Digital Transformation in Urban Environments — a smarter way

The city as a platform for Digital Transformation - covering small-scale living, smart governance, smart mobility, smart people and digital economy - was briefly discussed. The EU policy recommendations in the Blueprint for cities and regions as launch pads for digital transformation emphasise these key points:

  • “Digital transformation doesn't only enable economic growth, but also the improvement of the quality of life for all citizens, a more efficient delivery of services by public administrations, in an environmentally sustainable way.”

  • “Cities are set to become a fundamental tool for the development of public policies and economic growth in the coming years.”  

  • “Cities and regions have the capacity to create a symbiotic ecosystem to nurture the modernisation of businesses, notably through the uptake of new business models, digital technologies and initiatives”.  

Furthermore, the EU’s Blueprint identifies four main attributes:

  • Leadership and collaboration for a smart governance,

  • Digital talent and entrepreneurs,

  • Access to data and technologies, and

  • Key Infrastructures and investments for digital launch-pads.

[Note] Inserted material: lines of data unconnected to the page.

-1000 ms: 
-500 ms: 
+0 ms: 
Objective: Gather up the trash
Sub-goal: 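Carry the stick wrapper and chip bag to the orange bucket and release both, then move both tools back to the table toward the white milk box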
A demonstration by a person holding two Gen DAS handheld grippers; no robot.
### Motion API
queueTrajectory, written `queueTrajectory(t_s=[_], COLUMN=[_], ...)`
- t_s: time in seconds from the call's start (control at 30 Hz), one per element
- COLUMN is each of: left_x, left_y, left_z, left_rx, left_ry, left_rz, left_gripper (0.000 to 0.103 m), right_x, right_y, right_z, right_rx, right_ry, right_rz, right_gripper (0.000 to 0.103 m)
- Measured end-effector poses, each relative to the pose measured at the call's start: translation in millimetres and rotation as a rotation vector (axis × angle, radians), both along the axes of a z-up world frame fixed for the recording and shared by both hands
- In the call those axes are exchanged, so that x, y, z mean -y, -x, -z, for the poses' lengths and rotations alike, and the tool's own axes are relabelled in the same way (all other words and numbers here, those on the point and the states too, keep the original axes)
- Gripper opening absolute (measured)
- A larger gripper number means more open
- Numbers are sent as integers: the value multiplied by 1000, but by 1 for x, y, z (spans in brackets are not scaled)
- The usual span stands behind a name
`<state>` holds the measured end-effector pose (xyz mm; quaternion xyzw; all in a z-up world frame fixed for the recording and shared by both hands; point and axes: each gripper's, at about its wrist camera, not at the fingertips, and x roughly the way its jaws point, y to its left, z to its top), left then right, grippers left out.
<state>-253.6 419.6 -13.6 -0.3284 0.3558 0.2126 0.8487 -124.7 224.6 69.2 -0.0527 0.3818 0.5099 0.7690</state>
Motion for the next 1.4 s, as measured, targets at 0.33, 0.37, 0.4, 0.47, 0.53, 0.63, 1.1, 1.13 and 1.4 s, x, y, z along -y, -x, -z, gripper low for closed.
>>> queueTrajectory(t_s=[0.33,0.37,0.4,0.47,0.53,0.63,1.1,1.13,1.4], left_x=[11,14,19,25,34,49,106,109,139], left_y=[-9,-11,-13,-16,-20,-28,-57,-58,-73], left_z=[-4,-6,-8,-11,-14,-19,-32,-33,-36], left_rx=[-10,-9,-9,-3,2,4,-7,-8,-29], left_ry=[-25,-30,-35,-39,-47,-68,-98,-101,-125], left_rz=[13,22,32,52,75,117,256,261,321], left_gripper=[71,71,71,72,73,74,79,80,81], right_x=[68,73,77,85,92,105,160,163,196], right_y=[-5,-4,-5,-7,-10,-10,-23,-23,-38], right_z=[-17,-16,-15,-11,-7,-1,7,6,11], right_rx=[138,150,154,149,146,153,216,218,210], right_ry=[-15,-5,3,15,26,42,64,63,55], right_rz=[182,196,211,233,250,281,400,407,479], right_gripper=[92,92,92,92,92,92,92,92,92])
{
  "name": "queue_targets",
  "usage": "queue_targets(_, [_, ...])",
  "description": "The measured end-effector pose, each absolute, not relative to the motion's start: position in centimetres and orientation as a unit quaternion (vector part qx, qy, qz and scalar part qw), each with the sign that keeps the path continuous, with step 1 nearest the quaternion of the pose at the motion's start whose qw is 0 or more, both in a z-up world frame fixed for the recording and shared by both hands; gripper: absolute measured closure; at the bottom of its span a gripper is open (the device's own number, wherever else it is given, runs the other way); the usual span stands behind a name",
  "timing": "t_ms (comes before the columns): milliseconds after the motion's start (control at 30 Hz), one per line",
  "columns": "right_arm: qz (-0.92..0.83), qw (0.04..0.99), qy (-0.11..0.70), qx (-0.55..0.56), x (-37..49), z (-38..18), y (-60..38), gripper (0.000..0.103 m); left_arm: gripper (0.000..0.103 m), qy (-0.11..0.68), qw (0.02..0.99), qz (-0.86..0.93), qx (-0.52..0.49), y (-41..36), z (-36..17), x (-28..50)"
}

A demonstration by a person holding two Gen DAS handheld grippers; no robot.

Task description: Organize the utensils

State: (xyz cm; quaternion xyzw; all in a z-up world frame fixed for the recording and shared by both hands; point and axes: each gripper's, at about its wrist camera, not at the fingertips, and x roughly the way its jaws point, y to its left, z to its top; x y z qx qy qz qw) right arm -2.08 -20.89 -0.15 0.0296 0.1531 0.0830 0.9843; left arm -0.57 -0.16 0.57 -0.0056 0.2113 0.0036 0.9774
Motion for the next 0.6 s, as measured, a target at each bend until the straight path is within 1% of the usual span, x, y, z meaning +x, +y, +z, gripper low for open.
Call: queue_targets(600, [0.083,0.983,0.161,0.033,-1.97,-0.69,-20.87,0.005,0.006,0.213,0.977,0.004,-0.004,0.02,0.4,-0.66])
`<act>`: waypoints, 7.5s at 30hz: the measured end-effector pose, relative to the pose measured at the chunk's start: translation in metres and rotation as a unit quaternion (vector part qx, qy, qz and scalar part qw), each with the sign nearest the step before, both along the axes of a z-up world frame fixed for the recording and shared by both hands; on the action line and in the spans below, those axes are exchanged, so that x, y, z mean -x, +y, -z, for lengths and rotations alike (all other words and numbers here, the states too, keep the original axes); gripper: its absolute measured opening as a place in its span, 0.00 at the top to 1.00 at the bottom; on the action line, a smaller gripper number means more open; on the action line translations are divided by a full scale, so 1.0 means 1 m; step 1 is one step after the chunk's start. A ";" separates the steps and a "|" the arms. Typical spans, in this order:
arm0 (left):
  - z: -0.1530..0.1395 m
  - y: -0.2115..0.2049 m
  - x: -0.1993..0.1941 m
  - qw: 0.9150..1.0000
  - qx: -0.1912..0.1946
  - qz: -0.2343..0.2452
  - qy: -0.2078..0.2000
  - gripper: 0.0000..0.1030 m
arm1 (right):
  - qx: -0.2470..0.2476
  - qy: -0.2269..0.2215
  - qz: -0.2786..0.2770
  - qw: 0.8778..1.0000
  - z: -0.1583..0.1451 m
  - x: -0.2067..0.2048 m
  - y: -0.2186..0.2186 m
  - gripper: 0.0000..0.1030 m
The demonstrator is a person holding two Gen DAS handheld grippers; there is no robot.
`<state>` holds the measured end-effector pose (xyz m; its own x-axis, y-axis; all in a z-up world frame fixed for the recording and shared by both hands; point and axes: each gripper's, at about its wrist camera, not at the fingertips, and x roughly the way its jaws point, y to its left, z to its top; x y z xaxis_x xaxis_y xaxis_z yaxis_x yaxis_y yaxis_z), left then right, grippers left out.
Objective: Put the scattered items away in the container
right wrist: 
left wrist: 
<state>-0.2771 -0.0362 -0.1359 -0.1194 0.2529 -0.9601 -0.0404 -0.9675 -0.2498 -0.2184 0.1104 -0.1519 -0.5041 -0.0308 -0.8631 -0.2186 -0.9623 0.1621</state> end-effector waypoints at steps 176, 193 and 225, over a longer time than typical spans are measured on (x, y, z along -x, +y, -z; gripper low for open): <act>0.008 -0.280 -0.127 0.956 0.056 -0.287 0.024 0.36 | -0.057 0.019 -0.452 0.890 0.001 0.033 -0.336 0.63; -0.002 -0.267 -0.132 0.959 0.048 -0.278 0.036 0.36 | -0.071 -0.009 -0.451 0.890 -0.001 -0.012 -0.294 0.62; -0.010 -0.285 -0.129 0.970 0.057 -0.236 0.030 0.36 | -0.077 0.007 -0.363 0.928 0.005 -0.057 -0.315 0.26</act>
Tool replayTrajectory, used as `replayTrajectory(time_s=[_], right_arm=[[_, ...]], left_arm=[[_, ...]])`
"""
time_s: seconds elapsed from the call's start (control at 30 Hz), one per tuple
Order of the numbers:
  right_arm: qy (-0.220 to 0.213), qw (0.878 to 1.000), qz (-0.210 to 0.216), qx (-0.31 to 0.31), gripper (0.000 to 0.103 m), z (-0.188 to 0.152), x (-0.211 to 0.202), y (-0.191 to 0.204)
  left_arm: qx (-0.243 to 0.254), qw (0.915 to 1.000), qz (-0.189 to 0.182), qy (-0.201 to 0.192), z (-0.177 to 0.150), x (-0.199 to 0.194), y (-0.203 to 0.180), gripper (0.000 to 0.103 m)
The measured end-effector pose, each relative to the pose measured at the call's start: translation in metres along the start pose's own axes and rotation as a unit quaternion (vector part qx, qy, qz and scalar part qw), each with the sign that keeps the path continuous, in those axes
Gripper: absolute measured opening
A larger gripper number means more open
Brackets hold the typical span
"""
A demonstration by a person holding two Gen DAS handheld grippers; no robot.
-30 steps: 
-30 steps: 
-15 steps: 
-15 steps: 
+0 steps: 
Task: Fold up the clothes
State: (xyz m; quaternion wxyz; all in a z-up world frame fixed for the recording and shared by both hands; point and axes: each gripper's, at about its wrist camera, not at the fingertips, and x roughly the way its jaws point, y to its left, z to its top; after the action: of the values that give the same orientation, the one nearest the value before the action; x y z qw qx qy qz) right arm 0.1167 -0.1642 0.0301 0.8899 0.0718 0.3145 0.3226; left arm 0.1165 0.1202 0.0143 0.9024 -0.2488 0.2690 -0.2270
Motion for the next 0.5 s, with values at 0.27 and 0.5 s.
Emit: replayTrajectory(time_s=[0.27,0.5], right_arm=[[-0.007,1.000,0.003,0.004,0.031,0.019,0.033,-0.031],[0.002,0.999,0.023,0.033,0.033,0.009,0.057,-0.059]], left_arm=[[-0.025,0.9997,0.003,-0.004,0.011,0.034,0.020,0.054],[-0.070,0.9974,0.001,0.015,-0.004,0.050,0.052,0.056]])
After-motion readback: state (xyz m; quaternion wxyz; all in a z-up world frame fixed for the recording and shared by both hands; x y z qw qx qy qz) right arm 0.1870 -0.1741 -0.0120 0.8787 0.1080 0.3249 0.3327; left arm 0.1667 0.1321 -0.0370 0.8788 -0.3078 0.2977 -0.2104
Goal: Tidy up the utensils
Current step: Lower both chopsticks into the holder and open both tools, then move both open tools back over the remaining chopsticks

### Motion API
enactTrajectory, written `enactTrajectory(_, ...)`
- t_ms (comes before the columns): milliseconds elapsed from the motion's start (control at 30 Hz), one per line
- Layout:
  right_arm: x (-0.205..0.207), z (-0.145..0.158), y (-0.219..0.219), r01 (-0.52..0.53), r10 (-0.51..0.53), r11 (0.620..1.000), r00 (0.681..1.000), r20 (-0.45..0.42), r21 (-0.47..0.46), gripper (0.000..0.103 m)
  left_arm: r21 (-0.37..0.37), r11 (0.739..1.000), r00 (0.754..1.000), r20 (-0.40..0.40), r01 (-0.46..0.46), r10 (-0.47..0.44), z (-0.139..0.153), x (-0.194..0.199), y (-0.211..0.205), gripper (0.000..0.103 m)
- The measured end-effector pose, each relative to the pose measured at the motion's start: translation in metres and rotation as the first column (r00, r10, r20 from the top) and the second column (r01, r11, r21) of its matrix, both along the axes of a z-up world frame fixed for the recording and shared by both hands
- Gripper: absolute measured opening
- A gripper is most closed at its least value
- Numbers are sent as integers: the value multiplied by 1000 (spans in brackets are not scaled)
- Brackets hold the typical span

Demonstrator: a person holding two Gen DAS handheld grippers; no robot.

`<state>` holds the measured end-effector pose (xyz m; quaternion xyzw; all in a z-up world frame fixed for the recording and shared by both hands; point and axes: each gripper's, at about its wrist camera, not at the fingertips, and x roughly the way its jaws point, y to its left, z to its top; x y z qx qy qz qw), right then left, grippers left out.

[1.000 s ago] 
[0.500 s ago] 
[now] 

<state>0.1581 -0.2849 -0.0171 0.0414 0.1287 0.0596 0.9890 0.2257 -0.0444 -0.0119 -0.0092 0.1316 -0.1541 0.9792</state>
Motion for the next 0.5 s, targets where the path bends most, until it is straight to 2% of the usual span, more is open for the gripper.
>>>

The EC’s report Big data and B2B digital platforms: The next frontier for Europe's industry and enterprises  presents new opportunities in big data analytics for business performance improvement and creating new values by allowing enterprises to develop new business models, improve including economic and social benefits. It sets out the key challenges of digital transformation and success factors for speeding up the modernisation process.

Smart Governance

City governments need to work on the empowerment of the citizens making cities more democratic, open, transparent, resilient, attractive, and provide places for social networking to promote civic engagement, generating and celebrating creativity, innovation, diversity and culture linked to technology, supporting jobs and skills, improving wellbeing,  and supporting greater public participation in policy processes, to make the city as convenient as possible as a place to live and work – to make it an attractive destination for businesses and talented people. Cities also need to devise policies on smart mobility that support planning and managing journeys to reduce congestion, journey time and cost, smart environments  leading to cleaner and healthier spaces, smart learning, smart healthcare, smart and sustainable energy management and responsive management of resources (while reducing the overall carbon emission impact), smart buildings with low-carbon neighbourhoods and smart citizens and societies, who can effectively generate, own, and share big data spanning a range of urban activities, from energy usage to traffic management and other new services.


Smart mobility

The growing pressure on urban transport systems has increased the demand for new and innovative solutions to increase its efficiency and cost-effectiveness. Although different transport modes are available and car sharing, car rental, underground, rail, bus, bike-sharing, taxi, etc. are available, there is a strong need to use the smart and sustainable transport. Autonomous vehicles have the potential to disrupt the Mobility sector and the transport system and also provide economic and environmental sustainable opportunities for journeys. In the future, new digital technology may allow users to request personal transport using mobile apps, find the nearest vacancy, estimate the travel cost, and request autonomous transport vehicles.


The Economy of Cities

According to Jane Jacobs, the engine of the economy of (large-sized) cities is “import-replacement” - i.e. starting to make the products one has been buying until now. This change, replicated over and over, creates more skilled workers and designers, nurtures new entrepreneurs, improves the trade balance, and promotes investments and jobs, as well as the local culture.